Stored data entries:
..............................

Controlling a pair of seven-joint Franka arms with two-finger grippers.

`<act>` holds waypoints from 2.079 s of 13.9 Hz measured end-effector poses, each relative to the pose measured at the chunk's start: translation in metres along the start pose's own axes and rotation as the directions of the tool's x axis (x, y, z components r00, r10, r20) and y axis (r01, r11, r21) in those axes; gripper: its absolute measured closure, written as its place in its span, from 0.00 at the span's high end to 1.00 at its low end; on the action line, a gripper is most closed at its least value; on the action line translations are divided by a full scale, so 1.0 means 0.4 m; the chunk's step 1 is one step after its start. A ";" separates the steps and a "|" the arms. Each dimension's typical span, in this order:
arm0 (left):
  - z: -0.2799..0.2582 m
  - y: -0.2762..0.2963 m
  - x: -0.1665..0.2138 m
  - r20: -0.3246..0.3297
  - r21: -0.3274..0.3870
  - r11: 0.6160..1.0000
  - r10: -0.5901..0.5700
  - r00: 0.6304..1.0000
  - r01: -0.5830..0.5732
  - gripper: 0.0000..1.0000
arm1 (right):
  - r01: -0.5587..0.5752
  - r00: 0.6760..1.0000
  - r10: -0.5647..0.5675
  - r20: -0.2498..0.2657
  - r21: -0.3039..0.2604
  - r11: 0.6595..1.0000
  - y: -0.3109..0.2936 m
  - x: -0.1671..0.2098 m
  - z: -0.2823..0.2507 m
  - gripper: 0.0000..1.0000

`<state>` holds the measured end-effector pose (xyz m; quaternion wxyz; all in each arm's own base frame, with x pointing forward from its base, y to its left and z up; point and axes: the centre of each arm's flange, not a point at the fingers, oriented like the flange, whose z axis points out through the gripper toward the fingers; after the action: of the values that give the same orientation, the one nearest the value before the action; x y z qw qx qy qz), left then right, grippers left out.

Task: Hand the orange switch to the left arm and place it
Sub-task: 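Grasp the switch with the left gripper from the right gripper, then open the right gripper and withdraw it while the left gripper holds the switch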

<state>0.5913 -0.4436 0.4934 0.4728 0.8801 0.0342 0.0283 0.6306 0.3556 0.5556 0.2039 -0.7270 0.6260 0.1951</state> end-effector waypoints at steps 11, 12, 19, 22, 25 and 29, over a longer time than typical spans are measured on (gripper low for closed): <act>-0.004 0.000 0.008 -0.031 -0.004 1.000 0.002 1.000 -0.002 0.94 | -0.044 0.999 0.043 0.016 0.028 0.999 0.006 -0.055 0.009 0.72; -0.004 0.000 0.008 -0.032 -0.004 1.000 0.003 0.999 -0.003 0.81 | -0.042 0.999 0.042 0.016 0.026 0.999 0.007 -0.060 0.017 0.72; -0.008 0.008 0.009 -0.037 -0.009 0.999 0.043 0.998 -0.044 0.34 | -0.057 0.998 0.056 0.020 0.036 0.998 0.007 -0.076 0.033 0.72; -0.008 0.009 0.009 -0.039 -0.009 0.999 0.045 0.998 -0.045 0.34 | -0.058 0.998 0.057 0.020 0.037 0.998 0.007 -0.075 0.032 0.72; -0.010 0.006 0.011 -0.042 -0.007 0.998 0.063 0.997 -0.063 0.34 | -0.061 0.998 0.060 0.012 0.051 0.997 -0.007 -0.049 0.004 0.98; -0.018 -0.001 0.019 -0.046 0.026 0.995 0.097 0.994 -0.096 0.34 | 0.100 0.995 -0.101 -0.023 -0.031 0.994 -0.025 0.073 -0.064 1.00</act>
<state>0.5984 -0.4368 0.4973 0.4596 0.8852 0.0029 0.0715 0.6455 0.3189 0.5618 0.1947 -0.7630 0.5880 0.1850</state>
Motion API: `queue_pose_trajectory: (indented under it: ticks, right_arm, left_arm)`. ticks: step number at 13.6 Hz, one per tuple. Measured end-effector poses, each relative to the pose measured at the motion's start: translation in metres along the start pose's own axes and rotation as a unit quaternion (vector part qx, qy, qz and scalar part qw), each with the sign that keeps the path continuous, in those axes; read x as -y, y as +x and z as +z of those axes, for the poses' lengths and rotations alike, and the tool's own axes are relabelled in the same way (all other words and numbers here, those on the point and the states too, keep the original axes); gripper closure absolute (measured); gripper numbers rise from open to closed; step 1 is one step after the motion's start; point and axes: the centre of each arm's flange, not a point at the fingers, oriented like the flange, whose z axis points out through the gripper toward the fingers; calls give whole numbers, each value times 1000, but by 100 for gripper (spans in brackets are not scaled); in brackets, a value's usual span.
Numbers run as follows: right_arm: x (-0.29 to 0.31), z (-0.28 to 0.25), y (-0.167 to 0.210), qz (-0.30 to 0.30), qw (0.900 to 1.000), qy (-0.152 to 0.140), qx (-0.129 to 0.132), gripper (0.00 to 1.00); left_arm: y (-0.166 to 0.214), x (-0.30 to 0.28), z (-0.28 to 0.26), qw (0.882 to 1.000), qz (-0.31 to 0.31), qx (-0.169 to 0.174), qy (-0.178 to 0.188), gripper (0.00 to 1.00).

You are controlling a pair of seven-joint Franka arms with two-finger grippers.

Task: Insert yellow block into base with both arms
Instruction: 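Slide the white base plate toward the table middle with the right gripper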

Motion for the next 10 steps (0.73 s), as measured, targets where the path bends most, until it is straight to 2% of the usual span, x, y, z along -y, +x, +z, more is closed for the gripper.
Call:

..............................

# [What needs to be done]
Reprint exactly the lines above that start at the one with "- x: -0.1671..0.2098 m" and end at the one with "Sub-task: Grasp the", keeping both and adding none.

# [Answer]
  - x: -0.1671..0.2098 m
  - z: -0.2823..0.2507 m
  - gripper: 0.0000..1.0000

`<state>` holds the measured end-effector pose (xyz m; quaternion wxyz; all in each arm's own base frame, with x pointing forward from its base, y to its left and z up; point and axes: the centre of each arm's flange, not a point at the fingers, oriented like the flange, whose z axis points out through the gripper toward the fingers; after the action: of the values that give the same orientation, the one nearest the value before the action; x y z qw qx qy qz), left then right, grippers left out.

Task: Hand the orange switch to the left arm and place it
Sub-task: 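Grasp the switch with the left gripper from the right gripper, then open the right gripper and withdraw it while the left gripper holds the switch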

No additional response is required.